To achieve this goal, the paper proposes the GRL mechanism shown below:

GRL mechanism

Structurally, this is also a multi-head structure. The blue head is the original task for the source domain, and the red head (hereafter referred to as discriminator) is a domain classifier, used to distinguish which domain a sample belongs to.

During backpropagation, the blue head backpropagates gradients normally, while the discriminator multiplies a negative constant when gradients are backpropagated to the feature extractor (the green part). This is the GRL mechanism.

Why do this? The paper explains:

we want to make the features \(f\) domain-invariant. That is, we want to make the distributions \(S(f) = \lbrace G_f(x;\theta_f)|x∼S(x) \rbrace\) and \(T(f) = \lbrace G_f(x;\theta_f)|x∼T(x) \rbrace\) to be similar. Under the covariate shift assumption, this would make the label prediction accuracy on the target domain to be the same as on the source domain (Shimodaira, 2000).

That is, we want the features extracted by the feature extractor to be domain-invariant, insensitive to domain, or equivalently, the discriminator cannot well distinguish which domain a sample comes from based on the extracted features.

Without GRL, normal backpropagation would enable the discriminator to distinguish which domain a sample comes from. Adding GRL achieves the goal mentioned above: “the discriminator cannot well distinguish which domain a sample comes from.”

Another question: why do this at the feature extractor layer rather than adding a negative sign at \(L_d\)?

Because if we directly add a negative sign at \(L_d\), this would make the discriminator classify to the wrong domain, but a good feature should make the discriminator unable to distinguish which domain it comes from, not classify it to the wrong domain.

Therefore, the GRL mechanism is also a type of feature engineering, used to extract features suitable for multiple domains.

Summary

In summary, this article mainly introduces three approaches to solving multi-domain problems: multi-head structure, LHUC mechanism, and GRL mechanism. As far as the author knows, all these approaches have been deployed in industry and are worth trying in relevant business scenarios.

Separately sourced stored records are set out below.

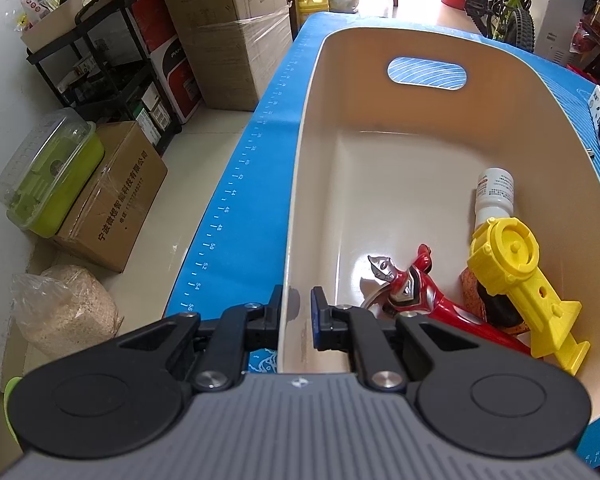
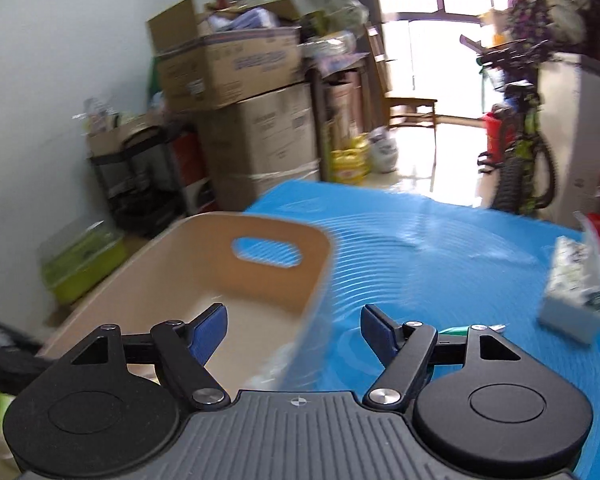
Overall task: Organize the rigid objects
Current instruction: 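Carry the yellow toy into the basket and open the right gripper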
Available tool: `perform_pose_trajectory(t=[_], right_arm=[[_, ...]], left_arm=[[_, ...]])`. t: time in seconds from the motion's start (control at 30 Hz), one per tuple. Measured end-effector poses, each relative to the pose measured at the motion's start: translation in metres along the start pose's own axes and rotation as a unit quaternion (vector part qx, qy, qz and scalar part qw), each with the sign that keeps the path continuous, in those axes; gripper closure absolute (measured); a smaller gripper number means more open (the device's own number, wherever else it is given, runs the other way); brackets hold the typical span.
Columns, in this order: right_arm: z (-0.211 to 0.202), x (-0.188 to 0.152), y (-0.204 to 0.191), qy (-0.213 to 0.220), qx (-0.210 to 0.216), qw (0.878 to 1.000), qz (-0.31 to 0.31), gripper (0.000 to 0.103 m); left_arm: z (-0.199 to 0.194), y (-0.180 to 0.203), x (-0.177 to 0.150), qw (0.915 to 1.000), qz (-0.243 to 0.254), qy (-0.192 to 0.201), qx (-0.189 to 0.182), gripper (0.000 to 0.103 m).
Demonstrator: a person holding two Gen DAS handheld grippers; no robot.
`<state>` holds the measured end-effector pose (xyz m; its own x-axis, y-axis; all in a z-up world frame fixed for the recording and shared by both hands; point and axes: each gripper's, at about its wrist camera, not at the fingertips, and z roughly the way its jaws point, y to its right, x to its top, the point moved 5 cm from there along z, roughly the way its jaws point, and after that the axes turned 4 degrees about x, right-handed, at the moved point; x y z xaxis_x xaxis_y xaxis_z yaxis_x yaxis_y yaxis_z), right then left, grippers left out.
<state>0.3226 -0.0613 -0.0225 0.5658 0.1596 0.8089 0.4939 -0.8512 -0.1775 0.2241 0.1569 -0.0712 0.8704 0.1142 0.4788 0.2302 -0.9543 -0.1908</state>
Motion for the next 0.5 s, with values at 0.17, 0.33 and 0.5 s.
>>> perform_pose_trajectory(t=[0.17, 0.33, 0.5], right_arm=[[0.026, -0.006, 0.048, -0.013, -0.07, 0.997, -0.034, 0.023], [0.066, -0.027, 0.088, -0.061, -0.102, 0.993, -0.028, 0.023], [0.096, -0.051, 0.116, -0.094, -0.131, 0.987, -0.01, 0.023]], left_arm=[[0.001, 0.0, 0.0, 1.0, 0.005, -0.002, -0.003, 0.089], [0.001, 0.001, 0.001, 1.0, 0.004, -0.003, -0.005, 0.089], [0.002, 0.001, 0.0, 1.0, 0.005, -0.003, -0.005, 0.089]])
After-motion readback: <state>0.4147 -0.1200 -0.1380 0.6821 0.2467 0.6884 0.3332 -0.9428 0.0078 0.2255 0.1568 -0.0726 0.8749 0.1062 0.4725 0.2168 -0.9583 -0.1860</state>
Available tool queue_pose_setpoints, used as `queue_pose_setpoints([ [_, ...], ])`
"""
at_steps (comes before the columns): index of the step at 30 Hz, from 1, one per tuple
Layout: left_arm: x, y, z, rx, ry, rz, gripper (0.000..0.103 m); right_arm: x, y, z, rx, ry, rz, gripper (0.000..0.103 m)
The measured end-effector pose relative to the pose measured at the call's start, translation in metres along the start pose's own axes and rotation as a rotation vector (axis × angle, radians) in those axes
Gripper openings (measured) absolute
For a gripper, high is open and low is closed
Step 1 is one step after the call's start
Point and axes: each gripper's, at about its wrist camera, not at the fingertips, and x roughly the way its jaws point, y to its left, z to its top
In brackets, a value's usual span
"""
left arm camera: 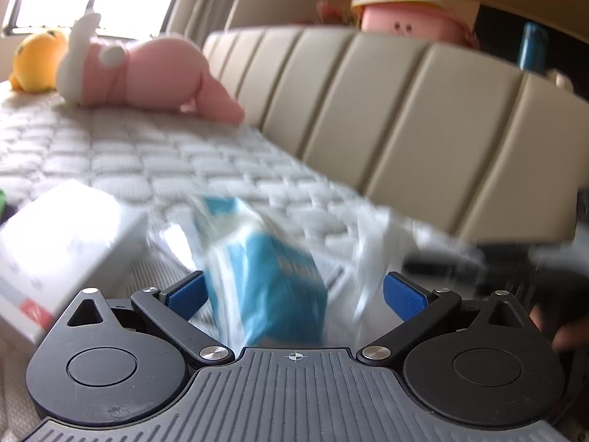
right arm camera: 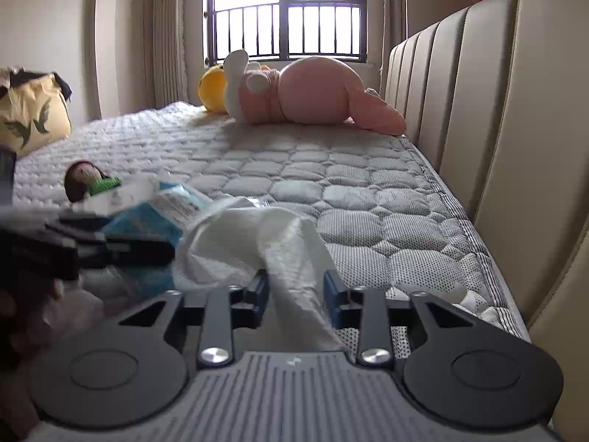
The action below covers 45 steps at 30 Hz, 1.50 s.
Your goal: Clean container
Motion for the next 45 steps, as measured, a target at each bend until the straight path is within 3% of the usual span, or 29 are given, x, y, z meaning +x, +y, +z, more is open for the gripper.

The multi-head mechanism is quite intuitive, allocating a separate head for each domain to learn different domain distributions. MMOE and STAR belong to this category. The LHUC mechanism selects a batch of discriminative features based on prior knowledge, learns a latent variable through a small NN and applies it to hidden layers (it can also be applied to embeddings; EPNet in PEPNet does this, with similar principles). GRL makes features extracted by the model domain-invariant through training, similar to the adversarial training idea in GAN.